Un buen comienzo en Play-Off, para un equipo fundado en el año 1980, que se convirtió en la franquícia numero 23 de la liga. La segunda ronda volvió en el año 86, el fatídico número que se asocia con el último anillo celtico, otra vez con derrota ante los angelinos. Bien cogida les tenía la medida el equipo californiano, que volvió a derrotarlos en el año 88, en una final de conferencia resuelta a siete partidos. Los valedores de aquella gran gesta en Dallas eran los dos ya citados años atrás más los Perkins, Tarpley, Derek Harper y Schrempf.
Un año después, inexplicablemente, no se llegó a Play-Off, para volver en el 1990, por primera y última vez en aquella década, cayendo ante los Portland Trail Blazers.

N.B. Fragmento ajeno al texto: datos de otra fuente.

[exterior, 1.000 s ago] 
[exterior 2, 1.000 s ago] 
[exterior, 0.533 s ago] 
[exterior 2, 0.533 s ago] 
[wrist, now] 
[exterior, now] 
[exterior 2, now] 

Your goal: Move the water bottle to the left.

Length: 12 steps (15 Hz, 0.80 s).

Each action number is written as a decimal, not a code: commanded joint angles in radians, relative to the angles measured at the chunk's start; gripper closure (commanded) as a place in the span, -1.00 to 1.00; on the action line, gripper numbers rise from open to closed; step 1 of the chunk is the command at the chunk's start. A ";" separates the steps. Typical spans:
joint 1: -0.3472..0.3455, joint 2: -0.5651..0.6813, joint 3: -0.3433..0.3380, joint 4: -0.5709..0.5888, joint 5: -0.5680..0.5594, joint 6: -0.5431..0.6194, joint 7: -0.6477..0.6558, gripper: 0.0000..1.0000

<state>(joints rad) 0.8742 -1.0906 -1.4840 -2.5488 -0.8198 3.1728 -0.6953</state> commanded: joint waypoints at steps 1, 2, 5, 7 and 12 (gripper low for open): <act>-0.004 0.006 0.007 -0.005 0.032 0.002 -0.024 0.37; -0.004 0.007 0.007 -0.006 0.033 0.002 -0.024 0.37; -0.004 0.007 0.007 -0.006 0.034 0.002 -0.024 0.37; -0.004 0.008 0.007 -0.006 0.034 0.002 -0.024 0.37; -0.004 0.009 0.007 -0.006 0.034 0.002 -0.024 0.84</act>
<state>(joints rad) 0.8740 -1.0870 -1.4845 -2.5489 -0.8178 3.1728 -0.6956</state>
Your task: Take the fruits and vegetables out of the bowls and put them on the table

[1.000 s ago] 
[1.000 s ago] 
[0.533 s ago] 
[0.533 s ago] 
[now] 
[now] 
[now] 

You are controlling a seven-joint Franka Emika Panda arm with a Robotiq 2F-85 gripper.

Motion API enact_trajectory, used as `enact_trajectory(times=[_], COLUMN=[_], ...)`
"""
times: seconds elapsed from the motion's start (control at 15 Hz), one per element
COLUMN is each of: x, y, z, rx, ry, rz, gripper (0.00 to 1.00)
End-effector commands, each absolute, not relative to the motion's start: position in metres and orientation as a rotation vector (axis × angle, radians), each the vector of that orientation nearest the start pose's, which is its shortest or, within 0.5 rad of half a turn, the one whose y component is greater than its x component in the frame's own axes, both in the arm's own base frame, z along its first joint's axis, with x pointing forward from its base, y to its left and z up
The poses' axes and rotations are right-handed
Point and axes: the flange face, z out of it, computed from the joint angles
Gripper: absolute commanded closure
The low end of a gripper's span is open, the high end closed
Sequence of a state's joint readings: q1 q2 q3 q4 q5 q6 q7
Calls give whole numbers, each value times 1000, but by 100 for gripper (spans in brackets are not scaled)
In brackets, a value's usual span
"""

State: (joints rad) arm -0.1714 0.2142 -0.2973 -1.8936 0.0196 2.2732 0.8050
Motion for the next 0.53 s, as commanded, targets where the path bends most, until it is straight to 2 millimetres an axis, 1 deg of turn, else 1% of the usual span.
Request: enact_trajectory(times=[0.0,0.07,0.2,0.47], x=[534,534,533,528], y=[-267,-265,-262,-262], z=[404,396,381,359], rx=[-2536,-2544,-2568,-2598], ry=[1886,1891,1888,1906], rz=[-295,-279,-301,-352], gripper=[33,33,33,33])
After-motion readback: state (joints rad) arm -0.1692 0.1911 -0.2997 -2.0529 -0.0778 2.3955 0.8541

Ahora, y por respeto a sus aficionados, omitiremos estos diez años de su historia y que, por ejemplo, se consiguieron tan sólo 24 victorias entre las temporadas 93 y 94...juntas.
Cuban compra a los Mavericks un 20 de enero del 2000; gran día en una de las ciudades más importantes del estado de Texas. Su primer movimiento es traerse el gran contrato de Juwan Howard a cambio de Laettner, para compartir espacio con jugadores consagrados como el dos veces all-star Michael Finley, y los que vendrían luego (Nowitzki y Nash). Aquel año se logró una plaza por Play-Off y el equipo consiguió echar en primera ronda a los Jazz de Stockton y Malone. Se apuntaba alto, muy alto, aún caer en las semifinales del oeste ante los Spurs.
Van Exel y Lafrentz para jugar de pívot a cambio de Howard era lo que Cuban pretendía para que el equipo siguiera creciendo. La fórmula le valío para eliminar (sniff) a nuestros queridos Timberwolves en primera ronda, pero no para acabar con unos Kings que olían a anillo (y que, sniff, no fue conseguido).
Llegamos a 2003, en el cual el fundador de Broadcast optó por no hacer muchos cambios. Se llegó a la final del oeste, la fita más importante que hasta este año había conseguido la franquícia, pero de allí no se pasó por culpa, otra vez, de los Spurs. En 2004 llegaron Walker, Jamison y el horrible uniforme plateado y, aunque se apuntaba más alto que nunca, Cuban provó por primera vez el amargo sabor de caer en primera ronda. El verdugo fue, otra vez, Sacramento.
Jamison a Washington a cambio de Stackhouse y algo más, Walker a Atlanta y Nash a los Suns como agente libre. La gran revolución tenía como objetivo poner todo en manos del alemán Nowitzki y volver a soñar con el anillo. Se eliminó el sombrio gris y se optó por un pálido verde como color terciario, sin duda mucho más escayente. Se remontó un 2-0 en contra ante los Rockets de McGrady y Yao en primera ronda y se topó con los mejores Suns de la historia en segunda y con su ex-pupilo, alias el MVP Nash.
Y así estaba la cosa hasta este año, en el que se llegó a la final de la NBA, la primera. Grizzlies (sin duda lo más cómodo que puede tocarte en primera ronda), Spurs y Suns fueron las víctimas de Cuban hasta la consecución de la corona del oeste. En la final se tiró una ventaja en el tercer partido y se pasó del 2-0 al 2-4; y la culpa de otro: David Hasselhoff.